To do. Report each line of the data below in which "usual" appears.
Top of Given information
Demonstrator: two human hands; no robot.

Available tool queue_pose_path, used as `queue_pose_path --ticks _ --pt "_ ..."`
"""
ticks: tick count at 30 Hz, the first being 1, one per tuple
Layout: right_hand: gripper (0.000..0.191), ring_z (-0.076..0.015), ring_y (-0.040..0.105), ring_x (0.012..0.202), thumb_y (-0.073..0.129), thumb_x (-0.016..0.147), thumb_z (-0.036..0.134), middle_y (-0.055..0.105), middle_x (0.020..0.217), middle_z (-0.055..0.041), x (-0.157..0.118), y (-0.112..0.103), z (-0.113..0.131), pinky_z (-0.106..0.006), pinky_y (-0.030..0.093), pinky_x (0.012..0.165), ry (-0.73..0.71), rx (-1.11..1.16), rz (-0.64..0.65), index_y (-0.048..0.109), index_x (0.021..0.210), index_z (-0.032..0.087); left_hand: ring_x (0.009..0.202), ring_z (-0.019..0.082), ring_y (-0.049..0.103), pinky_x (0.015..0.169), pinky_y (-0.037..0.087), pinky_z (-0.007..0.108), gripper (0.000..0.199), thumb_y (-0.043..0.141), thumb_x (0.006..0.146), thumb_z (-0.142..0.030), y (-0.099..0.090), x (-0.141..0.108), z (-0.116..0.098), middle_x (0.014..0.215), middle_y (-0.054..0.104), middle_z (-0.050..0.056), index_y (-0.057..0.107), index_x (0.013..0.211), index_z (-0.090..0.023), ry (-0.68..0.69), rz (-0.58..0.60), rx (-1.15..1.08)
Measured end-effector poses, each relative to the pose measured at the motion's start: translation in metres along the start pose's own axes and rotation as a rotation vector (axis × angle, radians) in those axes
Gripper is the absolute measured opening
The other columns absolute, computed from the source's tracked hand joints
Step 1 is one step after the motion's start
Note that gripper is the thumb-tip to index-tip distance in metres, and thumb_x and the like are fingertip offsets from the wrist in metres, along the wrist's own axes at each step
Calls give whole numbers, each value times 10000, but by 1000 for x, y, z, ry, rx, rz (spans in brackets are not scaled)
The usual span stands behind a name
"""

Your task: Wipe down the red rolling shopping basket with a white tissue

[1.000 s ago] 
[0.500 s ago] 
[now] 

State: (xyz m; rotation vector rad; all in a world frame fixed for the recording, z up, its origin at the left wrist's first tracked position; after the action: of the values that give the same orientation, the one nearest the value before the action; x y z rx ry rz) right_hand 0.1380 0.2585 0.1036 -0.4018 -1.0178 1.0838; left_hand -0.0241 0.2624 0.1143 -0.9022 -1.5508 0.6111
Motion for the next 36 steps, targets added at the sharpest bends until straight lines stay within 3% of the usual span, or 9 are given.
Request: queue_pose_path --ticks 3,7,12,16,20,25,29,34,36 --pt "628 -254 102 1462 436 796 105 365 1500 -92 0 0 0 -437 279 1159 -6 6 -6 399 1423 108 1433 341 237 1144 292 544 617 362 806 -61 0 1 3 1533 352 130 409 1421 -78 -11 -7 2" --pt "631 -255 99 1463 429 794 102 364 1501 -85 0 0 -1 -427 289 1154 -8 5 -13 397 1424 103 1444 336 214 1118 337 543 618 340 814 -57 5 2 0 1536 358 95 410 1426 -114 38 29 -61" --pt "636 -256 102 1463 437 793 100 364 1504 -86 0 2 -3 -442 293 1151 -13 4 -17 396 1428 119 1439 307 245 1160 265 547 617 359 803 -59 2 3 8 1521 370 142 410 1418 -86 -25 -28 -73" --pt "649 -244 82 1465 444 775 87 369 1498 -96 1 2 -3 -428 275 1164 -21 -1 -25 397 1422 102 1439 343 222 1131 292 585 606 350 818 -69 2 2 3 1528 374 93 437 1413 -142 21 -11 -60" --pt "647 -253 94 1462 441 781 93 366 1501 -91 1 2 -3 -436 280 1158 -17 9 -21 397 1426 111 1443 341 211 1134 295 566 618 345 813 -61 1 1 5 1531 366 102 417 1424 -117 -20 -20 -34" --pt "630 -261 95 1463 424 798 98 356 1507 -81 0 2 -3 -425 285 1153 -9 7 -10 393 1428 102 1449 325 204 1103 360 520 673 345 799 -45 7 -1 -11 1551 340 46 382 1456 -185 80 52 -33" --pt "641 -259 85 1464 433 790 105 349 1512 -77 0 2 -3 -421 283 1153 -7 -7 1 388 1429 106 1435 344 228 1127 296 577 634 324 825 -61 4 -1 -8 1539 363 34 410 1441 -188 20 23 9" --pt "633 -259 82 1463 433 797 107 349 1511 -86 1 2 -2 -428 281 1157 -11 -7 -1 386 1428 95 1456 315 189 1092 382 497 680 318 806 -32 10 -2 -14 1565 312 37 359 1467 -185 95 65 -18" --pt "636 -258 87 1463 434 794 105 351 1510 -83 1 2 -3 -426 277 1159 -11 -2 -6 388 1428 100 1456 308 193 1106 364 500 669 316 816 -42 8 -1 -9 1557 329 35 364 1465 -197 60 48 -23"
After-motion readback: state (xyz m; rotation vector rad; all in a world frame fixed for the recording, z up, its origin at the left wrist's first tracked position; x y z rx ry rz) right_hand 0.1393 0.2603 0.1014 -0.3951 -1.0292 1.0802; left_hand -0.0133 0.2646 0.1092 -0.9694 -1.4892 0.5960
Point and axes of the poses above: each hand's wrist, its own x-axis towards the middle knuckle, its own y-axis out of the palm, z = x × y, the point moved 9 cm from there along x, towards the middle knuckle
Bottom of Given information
Output for this task.
The usual span stands behind a name
Motion for the next 36 steps, targets added at the sharpest bends until straight lines stay within 3% of the usual span, or 9 are given.

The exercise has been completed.